La Juridiction Unifiée du Brevet (JUB) s’est prononcée sur le traitement de la contrefaçon par équivalence, apportant des précisions attendues sur les critères d’appréciation.
Cette décision constitue un repère important pour les titulaires de brevets et les praticiens en matière de contentieux.
Afin de pouvoir statuer sur la contrefaçon d’un objet revendiqué, un juge doit tout d’abord vérifier si un contrefacteur présumé reproduit les moyens essentiels de l’invention telle que revendiquée, c’est à dire les moyens nécessaires et suffisants pour que l’invention résolve le problème technique.
Si le contrefacteur reproduit toutes les caractéristiques du produit revendiqué, ou toutes les étapes dans le cas d’un procédé, il s’agit d’une copie dite servile, ce qui constitue alors une contrefaçon littérale de l’objet revendiqué. Toutefois, la contrefaçon ne se limite pas à la seule reproduction littérale de toutes les caractéristiques de l’objet revendiqué.

En effet, les juges peuvent également appliquer le principe de contrefaçon par équivalence dont le but est d’empêcher un tiers de contourner les risques de contrefaçon littérale en remplaçant un moyen de l’invention.
Une notion encore peu harmonisée en Europe
Si certains types de contrefaçon semblent d’ores et déjà cadrés par l’accord sur la Juridiction Unifiée des Brevets (articles 25 et 26 de l’accord), ce n’est pas le cas de la contrefaçon par équivalence. Une difficulté d’application de cette notion au niveau européen est qu’elle est appréciée différemment d’un pays à l’autre.
En France, on parle de contrefaçon par équivalence lorsqu’un moyen est reproduit sous une forme différente, tout en remplissant une même fonction (ou présentant un même effet technique), pour un résultat semblable.
En Allemagne, la contrefaçon par équivalence est plus nuancée : le moyen doit avoir le même effet technique, être déductible des revendications par un homme du métier et ne pas déjà exister dans l’état de la technique ou être brevetable.
En Italie, elle est plus restrictive : le moyen doit remplir la même fonction et de la même manière pour aboutir au même résultat que le moyen breveté.
Le rôle de la JUB et les perspectives
À ce jour, l’accord relatif à la juridiction unifiée des brevets a seulement codifié l’interprétation des revendications via l’article 69 de la Convention sur le Brevet Européen.

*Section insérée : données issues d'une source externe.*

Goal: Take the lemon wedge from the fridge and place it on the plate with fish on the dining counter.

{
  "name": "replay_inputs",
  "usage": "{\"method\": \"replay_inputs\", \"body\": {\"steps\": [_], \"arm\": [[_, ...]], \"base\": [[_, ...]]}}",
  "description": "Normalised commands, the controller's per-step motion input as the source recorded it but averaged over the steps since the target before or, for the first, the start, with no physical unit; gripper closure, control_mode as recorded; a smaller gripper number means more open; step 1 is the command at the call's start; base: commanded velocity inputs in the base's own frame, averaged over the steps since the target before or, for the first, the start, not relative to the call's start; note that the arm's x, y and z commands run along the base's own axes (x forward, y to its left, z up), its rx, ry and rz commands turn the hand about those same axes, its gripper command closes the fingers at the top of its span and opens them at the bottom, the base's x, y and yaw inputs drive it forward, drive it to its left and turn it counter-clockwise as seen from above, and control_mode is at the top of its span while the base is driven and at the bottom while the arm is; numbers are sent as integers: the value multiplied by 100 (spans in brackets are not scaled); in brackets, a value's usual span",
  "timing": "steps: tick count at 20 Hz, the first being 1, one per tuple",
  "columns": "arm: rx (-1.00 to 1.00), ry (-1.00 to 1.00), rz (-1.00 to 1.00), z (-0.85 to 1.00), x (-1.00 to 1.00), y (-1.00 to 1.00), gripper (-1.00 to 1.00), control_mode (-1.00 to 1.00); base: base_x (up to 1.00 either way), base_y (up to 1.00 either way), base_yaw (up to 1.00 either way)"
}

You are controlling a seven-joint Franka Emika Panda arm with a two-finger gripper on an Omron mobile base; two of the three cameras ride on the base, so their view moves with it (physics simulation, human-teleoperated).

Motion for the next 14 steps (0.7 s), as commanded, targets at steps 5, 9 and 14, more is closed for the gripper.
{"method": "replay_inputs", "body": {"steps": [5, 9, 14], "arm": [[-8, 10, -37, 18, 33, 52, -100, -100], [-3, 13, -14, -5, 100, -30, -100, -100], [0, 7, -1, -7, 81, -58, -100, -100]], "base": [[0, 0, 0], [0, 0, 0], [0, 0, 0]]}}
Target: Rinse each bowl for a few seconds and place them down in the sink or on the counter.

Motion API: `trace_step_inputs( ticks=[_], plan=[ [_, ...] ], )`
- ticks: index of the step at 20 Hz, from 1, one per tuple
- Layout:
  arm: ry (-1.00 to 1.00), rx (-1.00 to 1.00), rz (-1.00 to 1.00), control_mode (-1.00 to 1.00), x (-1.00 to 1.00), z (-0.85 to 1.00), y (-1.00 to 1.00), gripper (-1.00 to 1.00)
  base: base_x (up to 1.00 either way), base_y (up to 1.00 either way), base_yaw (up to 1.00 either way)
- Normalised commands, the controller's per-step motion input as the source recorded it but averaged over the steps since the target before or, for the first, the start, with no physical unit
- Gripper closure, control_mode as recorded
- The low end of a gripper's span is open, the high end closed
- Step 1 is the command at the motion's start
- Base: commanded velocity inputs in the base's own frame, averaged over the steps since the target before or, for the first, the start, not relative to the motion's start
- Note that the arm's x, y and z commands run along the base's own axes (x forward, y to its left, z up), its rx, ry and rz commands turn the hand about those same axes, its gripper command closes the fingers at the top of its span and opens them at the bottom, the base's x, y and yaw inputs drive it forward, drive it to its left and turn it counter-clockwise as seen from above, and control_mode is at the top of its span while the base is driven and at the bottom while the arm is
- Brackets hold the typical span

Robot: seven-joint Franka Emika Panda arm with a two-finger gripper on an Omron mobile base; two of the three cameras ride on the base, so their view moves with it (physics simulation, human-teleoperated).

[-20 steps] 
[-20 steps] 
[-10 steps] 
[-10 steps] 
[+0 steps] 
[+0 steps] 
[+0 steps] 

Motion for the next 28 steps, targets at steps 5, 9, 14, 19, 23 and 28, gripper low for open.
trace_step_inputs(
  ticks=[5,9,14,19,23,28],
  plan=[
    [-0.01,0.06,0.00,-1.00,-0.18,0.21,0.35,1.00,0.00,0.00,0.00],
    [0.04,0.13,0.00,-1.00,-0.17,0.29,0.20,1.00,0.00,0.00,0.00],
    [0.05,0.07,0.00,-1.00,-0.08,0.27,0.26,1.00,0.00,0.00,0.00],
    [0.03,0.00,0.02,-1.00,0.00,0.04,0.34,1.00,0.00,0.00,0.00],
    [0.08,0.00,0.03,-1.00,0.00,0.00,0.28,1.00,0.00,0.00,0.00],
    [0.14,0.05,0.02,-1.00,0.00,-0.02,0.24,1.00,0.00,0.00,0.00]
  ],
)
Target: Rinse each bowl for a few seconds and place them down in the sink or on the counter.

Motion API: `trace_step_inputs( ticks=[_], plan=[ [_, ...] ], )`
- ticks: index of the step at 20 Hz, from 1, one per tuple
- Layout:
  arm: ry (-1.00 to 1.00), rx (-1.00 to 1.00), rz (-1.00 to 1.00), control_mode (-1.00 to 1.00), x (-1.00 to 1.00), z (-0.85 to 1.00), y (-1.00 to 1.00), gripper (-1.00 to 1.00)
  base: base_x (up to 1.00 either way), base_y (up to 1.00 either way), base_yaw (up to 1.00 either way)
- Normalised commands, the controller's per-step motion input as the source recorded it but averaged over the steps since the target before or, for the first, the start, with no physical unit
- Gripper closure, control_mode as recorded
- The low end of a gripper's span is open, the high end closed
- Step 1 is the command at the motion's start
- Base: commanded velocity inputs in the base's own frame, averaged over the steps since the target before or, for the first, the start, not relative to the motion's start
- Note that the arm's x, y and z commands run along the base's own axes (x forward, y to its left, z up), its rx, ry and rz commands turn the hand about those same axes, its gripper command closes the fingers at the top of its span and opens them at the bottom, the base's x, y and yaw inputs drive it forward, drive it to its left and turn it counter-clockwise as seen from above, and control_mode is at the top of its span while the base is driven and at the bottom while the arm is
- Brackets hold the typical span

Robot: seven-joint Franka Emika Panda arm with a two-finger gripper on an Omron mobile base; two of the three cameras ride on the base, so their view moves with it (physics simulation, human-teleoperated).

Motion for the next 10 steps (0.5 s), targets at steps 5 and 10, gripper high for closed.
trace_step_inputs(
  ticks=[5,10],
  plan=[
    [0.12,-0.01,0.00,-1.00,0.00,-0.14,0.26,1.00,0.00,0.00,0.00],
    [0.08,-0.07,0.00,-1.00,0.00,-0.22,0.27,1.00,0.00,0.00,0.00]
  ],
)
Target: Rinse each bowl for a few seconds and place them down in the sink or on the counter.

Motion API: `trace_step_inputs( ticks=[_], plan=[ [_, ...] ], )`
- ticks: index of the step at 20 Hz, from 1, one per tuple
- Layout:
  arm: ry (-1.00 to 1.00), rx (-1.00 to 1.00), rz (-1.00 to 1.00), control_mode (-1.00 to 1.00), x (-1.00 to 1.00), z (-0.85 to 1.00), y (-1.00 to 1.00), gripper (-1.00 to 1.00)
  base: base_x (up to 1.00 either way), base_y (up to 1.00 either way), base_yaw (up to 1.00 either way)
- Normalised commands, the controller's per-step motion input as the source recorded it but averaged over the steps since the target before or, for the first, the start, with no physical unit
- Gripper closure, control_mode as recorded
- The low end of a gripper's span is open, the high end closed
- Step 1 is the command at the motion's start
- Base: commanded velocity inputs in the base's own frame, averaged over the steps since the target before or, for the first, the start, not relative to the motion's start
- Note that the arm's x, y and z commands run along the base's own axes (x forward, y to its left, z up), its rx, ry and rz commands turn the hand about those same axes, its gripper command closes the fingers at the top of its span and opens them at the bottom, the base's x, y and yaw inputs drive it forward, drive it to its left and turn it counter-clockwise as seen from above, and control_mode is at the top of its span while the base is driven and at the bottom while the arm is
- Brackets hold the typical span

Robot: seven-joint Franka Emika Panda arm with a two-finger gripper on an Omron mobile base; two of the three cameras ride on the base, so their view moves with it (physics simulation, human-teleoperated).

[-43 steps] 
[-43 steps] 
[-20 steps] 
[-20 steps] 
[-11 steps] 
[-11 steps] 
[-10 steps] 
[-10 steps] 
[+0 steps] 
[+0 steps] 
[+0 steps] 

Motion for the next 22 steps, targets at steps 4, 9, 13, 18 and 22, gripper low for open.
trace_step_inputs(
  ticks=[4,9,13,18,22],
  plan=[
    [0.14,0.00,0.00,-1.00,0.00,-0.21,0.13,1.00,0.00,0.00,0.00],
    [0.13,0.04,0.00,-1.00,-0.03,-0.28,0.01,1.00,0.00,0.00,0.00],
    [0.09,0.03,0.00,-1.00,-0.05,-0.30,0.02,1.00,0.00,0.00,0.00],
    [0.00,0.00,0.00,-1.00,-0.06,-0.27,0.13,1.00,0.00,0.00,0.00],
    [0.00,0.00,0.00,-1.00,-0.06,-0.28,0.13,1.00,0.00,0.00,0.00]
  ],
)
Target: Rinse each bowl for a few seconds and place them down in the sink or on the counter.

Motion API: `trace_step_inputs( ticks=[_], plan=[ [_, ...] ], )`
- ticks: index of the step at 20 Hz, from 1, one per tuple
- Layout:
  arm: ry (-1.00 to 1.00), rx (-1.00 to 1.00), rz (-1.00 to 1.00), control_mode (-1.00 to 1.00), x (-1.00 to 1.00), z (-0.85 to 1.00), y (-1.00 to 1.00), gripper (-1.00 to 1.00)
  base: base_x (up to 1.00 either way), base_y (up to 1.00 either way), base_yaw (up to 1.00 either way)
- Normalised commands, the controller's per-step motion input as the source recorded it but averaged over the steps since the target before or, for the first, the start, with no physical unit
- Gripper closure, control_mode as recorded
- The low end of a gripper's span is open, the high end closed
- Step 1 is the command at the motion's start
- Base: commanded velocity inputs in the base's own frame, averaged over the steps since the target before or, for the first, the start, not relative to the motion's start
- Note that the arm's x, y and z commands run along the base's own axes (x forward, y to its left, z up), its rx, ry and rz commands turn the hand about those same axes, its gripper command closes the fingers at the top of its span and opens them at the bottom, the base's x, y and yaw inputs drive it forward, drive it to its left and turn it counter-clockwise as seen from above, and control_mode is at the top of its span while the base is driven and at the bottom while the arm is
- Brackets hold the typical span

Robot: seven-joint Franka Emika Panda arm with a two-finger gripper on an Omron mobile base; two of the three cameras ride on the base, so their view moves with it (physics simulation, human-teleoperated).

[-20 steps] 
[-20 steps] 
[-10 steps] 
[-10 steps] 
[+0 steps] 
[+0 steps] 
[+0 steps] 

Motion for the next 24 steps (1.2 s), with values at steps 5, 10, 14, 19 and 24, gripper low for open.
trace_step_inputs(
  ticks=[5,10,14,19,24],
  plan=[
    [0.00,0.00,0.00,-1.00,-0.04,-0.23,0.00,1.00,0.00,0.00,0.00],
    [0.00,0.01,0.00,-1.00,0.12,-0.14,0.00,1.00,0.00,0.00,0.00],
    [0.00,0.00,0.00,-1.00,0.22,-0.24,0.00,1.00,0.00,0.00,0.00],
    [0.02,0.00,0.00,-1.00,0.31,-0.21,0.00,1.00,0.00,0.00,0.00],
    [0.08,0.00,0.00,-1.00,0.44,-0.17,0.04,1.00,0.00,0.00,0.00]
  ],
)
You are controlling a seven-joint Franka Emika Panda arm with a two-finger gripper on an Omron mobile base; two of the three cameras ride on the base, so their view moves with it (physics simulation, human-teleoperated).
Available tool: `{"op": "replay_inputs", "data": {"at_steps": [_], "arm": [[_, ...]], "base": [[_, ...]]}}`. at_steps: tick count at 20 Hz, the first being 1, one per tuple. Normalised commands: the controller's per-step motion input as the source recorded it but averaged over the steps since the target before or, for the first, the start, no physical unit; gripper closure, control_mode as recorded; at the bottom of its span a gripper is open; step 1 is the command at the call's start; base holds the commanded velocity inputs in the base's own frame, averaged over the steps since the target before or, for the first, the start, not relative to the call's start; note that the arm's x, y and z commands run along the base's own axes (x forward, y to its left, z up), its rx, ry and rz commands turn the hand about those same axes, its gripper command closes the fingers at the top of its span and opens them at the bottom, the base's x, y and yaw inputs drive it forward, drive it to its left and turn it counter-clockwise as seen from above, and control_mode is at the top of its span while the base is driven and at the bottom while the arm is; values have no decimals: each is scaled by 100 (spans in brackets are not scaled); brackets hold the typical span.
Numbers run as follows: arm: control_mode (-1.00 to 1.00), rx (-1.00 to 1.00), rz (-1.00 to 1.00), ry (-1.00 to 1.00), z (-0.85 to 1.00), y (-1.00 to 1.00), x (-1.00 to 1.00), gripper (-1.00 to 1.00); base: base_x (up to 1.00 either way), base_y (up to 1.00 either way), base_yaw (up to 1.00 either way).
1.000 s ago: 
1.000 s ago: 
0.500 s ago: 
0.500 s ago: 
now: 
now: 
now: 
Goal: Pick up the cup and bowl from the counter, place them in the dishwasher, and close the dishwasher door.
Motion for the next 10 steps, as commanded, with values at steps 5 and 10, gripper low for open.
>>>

Un des intérêts majeurs des premières années de la JUB sera donc de préciser l’interprétation de la contrefaçon par équivalence par rapport aux différents principes nationaux et de poser une jurisprudence harmonisée.

Les juges ne pourront pas se baser uniquement sur la jurisprudence d’un pays mais devront créer un compromis applicable quel que soit le cas.
Conclusion
La contrefaçon par équivalence reste une notion complexe et encore peu harmonisée au niveau européen. Les premières décisions de la JUB seront déterminantes pour clarifier cette question et offrir une meilleure prévisibilité aux titulaires de brevets comme aux tiers.